*Requirement*.
From the records, pick out and copy each line containing "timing".

*Data for analysis*.
########
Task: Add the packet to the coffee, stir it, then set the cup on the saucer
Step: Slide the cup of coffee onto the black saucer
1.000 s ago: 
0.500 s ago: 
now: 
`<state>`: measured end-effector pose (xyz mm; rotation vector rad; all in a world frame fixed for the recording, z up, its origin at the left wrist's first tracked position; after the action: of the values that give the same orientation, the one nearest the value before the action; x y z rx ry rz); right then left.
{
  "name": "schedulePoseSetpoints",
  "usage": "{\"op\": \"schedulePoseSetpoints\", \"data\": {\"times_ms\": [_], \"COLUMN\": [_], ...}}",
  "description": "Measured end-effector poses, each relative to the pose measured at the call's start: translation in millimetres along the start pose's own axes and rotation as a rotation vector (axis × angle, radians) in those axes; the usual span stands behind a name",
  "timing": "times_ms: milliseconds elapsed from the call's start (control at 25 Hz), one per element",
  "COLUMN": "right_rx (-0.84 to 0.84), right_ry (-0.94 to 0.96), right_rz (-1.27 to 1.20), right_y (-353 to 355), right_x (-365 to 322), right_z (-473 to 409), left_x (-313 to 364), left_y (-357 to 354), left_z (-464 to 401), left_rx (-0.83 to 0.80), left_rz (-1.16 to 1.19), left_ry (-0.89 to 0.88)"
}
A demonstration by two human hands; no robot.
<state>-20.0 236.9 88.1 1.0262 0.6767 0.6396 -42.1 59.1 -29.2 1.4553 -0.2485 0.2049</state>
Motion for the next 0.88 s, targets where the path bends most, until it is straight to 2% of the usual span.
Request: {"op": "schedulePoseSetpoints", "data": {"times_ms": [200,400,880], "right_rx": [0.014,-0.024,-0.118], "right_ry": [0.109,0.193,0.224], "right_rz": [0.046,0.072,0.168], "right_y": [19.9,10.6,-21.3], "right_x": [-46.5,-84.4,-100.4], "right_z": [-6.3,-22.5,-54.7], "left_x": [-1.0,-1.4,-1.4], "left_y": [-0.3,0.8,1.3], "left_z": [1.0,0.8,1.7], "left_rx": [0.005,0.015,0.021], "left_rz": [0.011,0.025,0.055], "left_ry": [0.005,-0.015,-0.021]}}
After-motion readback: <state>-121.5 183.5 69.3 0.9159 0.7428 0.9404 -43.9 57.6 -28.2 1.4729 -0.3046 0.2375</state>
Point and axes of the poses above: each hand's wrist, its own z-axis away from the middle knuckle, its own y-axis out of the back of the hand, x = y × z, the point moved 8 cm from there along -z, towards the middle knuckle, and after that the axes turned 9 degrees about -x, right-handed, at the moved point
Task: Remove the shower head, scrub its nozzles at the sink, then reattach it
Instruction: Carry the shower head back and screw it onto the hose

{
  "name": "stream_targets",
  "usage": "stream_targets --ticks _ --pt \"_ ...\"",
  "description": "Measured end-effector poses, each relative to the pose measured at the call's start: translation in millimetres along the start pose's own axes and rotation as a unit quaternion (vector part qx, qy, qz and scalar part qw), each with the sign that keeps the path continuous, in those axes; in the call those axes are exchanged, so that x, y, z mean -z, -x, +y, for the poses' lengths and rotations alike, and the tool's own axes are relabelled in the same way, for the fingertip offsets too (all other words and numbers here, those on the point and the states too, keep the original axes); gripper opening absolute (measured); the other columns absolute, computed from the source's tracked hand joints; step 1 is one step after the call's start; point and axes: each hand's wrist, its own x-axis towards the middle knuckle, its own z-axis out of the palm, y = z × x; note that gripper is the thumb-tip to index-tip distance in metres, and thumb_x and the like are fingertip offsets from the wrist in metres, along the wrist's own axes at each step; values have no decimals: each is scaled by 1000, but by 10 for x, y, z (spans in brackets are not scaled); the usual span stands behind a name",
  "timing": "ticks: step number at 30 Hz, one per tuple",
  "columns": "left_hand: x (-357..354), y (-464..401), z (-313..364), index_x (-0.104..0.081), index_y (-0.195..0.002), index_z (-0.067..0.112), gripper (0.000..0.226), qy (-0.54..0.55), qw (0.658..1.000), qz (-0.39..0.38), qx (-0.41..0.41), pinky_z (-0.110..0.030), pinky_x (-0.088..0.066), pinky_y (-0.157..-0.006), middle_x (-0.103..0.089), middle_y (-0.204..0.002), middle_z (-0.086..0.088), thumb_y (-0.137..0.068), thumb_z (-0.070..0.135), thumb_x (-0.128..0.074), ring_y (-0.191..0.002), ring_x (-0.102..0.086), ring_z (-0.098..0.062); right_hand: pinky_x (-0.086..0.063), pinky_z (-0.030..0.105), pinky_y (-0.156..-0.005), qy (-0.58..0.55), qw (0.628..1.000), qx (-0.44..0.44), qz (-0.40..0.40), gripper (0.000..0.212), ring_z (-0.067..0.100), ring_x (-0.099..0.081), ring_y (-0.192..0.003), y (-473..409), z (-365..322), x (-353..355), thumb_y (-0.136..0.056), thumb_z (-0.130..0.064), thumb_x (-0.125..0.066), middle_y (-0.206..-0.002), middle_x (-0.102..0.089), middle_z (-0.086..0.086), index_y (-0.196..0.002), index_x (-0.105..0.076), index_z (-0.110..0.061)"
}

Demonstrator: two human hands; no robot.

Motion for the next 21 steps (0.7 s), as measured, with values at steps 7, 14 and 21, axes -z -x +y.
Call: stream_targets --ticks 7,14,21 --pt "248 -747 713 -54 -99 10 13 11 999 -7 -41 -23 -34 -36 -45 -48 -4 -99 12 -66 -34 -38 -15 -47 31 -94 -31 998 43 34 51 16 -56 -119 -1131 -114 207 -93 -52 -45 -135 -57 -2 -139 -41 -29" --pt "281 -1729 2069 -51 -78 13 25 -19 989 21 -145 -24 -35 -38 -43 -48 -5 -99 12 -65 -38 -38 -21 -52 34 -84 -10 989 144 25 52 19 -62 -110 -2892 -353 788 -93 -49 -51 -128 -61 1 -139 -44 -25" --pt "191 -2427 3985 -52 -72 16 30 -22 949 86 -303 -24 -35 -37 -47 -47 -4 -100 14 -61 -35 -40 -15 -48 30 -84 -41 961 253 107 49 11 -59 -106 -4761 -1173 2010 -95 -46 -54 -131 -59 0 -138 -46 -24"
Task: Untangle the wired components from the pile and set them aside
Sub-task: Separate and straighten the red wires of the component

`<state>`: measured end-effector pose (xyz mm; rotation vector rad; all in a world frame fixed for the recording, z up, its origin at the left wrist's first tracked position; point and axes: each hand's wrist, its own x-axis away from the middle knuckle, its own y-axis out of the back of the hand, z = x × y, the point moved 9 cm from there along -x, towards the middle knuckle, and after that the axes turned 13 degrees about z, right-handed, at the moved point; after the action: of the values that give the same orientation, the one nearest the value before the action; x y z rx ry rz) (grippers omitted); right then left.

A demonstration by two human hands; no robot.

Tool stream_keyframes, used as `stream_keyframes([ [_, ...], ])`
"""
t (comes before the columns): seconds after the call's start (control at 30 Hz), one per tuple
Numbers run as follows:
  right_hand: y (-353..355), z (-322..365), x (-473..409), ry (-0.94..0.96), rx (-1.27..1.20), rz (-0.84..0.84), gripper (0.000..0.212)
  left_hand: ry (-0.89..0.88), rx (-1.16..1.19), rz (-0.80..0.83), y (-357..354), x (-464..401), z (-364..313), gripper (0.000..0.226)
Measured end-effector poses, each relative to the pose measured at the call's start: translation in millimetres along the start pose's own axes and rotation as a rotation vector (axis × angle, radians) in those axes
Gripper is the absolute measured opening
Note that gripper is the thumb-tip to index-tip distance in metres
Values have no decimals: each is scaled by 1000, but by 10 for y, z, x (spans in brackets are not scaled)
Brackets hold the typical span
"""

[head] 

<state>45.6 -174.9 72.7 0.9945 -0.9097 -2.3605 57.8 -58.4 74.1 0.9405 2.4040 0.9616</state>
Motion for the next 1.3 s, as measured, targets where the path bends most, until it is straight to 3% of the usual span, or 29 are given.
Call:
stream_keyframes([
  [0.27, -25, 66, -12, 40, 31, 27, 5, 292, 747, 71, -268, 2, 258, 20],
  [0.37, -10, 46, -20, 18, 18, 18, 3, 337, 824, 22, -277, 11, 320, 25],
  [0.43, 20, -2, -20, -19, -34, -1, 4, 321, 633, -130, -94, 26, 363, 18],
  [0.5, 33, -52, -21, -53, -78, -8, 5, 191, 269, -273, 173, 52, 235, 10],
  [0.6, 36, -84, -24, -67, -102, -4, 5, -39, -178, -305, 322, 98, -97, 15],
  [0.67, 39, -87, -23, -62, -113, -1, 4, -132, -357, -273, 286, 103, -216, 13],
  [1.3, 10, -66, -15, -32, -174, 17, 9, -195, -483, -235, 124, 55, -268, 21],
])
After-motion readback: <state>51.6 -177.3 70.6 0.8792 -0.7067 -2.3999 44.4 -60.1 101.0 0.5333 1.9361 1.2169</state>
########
*Output*.
  "timing": "times_ms: milliseconds elapsed from the call's start (control at 25 Hz), one per element",
  "timing": "ticks: step number at 30 Hz, one per tuple",

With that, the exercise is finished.